(Your assignment):
Work out how many lines of the data below hold the string "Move". Answer with that number alone.

[Dataset records]
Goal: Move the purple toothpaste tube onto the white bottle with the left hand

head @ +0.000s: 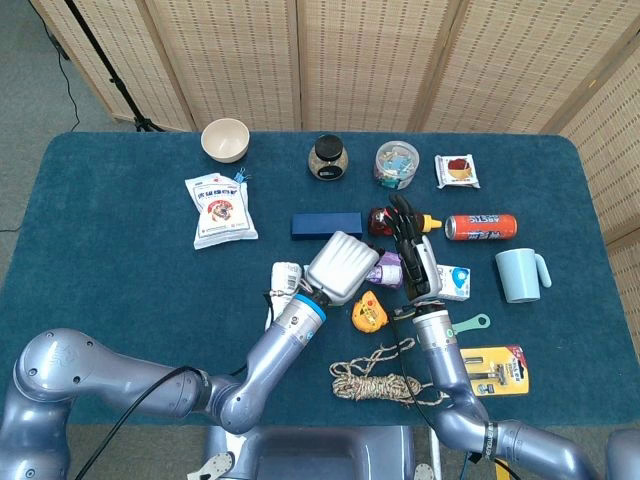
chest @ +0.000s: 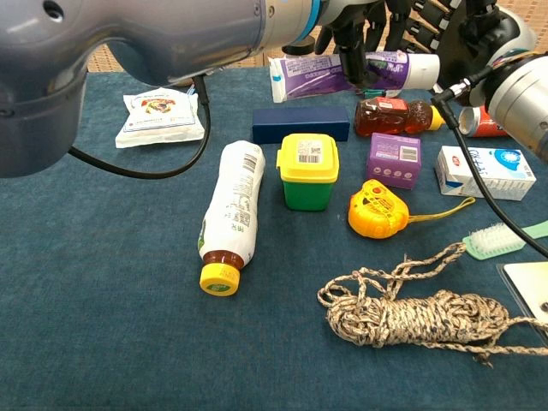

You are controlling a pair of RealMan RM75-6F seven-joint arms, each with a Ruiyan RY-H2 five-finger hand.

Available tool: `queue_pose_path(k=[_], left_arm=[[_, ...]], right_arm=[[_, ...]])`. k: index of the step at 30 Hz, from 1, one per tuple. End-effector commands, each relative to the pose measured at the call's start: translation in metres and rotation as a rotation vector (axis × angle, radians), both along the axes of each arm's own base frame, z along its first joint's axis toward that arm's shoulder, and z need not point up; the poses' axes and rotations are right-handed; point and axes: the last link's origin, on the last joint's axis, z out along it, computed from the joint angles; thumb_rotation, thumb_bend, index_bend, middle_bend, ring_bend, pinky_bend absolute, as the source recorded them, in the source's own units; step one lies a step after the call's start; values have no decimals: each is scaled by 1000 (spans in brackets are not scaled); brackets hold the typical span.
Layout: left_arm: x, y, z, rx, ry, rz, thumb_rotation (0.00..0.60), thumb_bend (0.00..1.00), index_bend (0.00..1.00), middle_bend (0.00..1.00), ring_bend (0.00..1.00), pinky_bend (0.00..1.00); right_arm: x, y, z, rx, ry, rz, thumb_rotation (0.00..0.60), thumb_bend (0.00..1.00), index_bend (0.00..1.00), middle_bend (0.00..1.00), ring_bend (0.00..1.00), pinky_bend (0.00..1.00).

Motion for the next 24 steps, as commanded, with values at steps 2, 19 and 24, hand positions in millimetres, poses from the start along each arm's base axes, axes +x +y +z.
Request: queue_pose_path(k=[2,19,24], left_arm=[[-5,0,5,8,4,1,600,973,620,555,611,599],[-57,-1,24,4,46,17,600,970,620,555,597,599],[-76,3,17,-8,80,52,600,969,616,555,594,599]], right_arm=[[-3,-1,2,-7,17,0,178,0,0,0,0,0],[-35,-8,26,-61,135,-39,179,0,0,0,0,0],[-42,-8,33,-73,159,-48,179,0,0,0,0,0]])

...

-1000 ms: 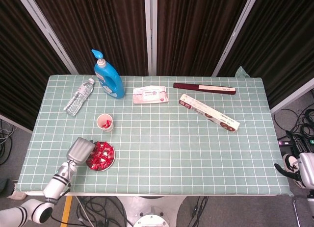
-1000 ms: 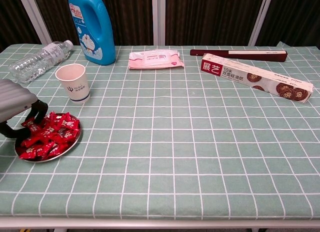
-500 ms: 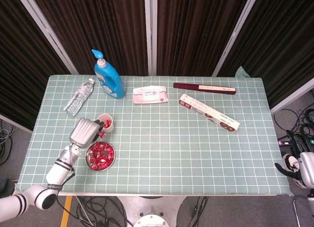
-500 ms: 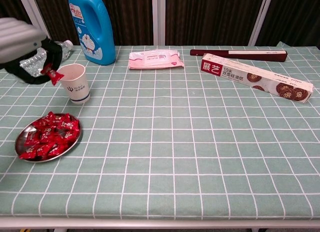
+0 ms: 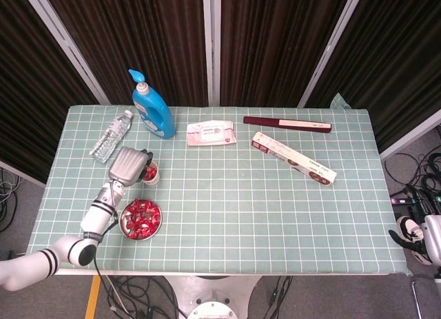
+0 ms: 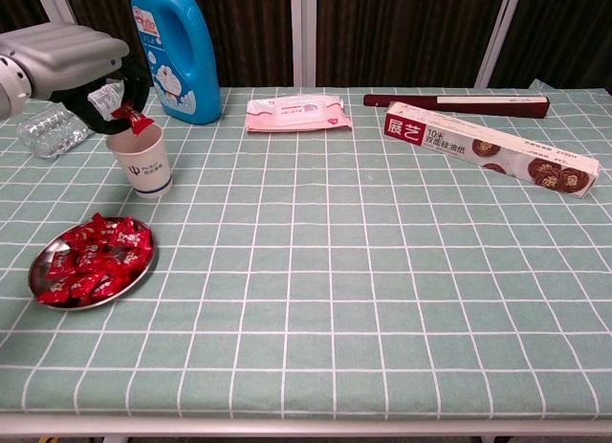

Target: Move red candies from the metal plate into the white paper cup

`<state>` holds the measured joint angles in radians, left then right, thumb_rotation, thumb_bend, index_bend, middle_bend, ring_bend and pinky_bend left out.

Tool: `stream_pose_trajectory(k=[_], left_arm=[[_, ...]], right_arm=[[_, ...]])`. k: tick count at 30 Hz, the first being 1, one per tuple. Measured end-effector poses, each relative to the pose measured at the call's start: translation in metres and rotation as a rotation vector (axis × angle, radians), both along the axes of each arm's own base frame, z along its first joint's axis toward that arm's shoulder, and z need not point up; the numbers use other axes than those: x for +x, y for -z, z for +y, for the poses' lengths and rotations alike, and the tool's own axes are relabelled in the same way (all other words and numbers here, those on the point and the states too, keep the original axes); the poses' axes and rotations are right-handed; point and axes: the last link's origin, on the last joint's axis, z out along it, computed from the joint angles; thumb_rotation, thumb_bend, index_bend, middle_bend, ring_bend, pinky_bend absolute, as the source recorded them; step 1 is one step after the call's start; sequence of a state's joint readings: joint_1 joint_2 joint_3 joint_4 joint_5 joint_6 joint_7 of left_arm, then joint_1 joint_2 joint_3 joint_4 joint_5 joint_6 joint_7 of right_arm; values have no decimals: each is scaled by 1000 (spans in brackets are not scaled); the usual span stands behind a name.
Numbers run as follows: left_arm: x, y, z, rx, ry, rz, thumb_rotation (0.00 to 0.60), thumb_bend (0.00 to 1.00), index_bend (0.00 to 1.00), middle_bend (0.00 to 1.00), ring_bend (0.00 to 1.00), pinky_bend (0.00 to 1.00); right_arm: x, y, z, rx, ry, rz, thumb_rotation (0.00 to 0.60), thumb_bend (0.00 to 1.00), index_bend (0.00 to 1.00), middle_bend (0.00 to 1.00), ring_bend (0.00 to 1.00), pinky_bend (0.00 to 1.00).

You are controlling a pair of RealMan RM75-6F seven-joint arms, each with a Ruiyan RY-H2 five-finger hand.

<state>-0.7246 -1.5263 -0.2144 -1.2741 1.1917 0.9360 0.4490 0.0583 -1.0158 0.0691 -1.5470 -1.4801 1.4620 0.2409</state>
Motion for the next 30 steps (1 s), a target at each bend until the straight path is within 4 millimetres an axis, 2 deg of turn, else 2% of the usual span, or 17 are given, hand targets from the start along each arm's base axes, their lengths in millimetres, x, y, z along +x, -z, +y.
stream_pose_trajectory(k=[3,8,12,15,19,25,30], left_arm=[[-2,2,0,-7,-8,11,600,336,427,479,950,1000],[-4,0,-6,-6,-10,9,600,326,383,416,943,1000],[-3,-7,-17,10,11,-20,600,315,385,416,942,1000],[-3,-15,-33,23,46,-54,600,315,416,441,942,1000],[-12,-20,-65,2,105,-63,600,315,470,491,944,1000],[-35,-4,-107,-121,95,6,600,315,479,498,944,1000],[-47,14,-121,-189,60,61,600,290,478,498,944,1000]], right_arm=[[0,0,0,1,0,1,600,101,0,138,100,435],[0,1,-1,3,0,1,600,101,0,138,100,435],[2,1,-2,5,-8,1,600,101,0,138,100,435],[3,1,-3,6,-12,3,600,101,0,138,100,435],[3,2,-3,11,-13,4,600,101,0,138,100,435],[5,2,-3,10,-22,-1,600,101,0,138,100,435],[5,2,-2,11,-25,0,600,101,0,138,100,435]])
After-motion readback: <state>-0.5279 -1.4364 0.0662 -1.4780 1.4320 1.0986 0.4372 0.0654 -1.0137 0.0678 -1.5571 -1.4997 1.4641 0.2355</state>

(Result for this exercise):
2